Otro es el viaje que provocará la separación de los amantes, la mudanza a EEUU que Li hará con la socióloga académica Carmen Lindo, personaje polémico que inaugura en la novela una serie de debates e intrigas del mundillo literario que versan sobre uno de los temas centrales del texto: la invisibilidad del escritor en Puerto Rico y en pequeños países de America Latina y el vaciamiento  e impostura de la literatura de mercado. Se pregunta el anónimo protagonista: “¿...existimos para alguien los que vivimos en esta isla (…)? ¿En algún lugar existe algo que no sea nuestro cliché o nuestra explicación vaga y elemental, sin compromiso con nuestra humandidad? (17).
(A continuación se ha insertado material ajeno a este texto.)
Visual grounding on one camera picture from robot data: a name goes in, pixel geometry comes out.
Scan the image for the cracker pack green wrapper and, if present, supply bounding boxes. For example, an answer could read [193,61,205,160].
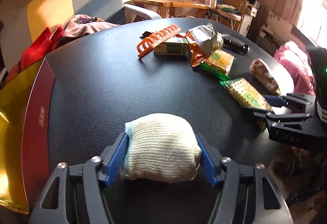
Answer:
[220,78,272,111]

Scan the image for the cream knitted sock ball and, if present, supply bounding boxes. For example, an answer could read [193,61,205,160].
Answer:
[119,113,201,184]

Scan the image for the brown toy brick train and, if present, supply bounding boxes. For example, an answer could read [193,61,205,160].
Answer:
[223,38,250,55]

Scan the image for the white orange snack bag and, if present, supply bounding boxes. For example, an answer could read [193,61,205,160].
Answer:
[186,23,223,67]

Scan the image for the orange plastic rack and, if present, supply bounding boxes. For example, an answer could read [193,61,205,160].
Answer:
[136,24,181,58]

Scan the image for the green white small box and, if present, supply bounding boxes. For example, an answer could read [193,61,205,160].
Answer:
[153,37,188,56]

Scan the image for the pink red bed quilt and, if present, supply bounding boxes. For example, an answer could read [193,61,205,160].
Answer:
[273,41,315,95]

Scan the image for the wooden cabinet with drawer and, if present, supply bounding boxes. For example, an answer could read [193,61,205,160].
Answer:
[238,4,258,37]

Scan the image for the folding chair with clothes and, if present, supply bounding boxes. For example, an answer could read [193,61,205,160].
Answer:
[209,0,247,32]

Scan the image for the red gold storage box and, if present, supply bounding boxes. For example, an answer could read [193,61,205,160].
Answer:
[1,58,55,215]

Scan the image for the pink cloth on chair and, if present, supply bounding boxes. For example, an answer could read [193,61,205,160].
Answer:
[62,14,119,39]

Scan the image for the red cloth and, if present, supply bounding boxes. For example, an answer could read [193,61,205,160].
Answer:
[4,26,64,85]

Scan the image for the purple beads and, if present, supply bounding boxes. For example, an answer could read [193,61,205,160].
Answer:
[76,17,97,24]

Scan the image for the wooden side table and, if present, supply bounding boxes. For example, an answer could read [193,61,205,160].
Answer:
[132,0,209,18]

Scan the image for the yellow grey armchair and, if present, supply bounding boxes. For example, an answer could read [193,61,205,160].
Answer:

Pero quizás el viaje más importante sea el recorrido por el mundo de la China inmigrante al que  pocos conocen a fondo. “Debe de haber miles de chinos en el país (nada más hay que sumar los que trabajan en restaurantes) pero son invisibles” (16), declara el escritor mucho antes de conocer a Li. Así, viajamos a ver con ojos propios lo que hay detrás de los mostradores en los supermercados y restaurantes chinos, la forma de vida semi esclava a la que se someten sus empleados, subyugados en condiciones miserables.
De esta manera, la denuncia de Lalo traspasa las fronteras de lo literario extendiéndose a la política. Habría aquí varios imperios denunciados, EEUU, colonizador; China, explotador, y España, imperio editorial, cuestionados a lo largo del texto sin pelos en la lengua y con una lucidez que caracteriza la prosa de este escritor portorriqueño que ha vivido en carne propia la condición de invisible. Así, algunas de estas discusiones parecerían ser el preámbulo de lo que luego desarrollará en  Los Países Invisibles. Imposible no vincular ambos libros. Acudo aquí a las palabras de Leticia Moneta quien sostiene que en sus páginas Lalo ensaya “una reflexión sobre los modos de visibilidad e invisibilidad que generan los centros de visibilidad, entiéndase: Occidente, quien impone el modo de ver y de definir la totalidad de lo existente con su discurso y sus imágenes. Así se aplana el mundo y la diversidad desaparece al punto de que muchas culturas son invisibles incluso para sí mismas”. 
En Simone, también el amor es vulnerable a estos avatares político-literarios. Porque al imperio estadounidense no le alcanza con robarse el país del protagonista, sino que se llevará también su breve historia de amor, una historia de seres invisibles, como la isla, que no basta para contenerlos. Porque finalmente, el anónimo escritor deduce que lo que se disputa con la académica Carmen Lindo, no es el amor de Li, si no cuál es su mejor salida. Comprende entonces que el fin de su relación, tras la abrupta despedida, “no había sido fruto de un abandono sino de una guerra perdida” (151).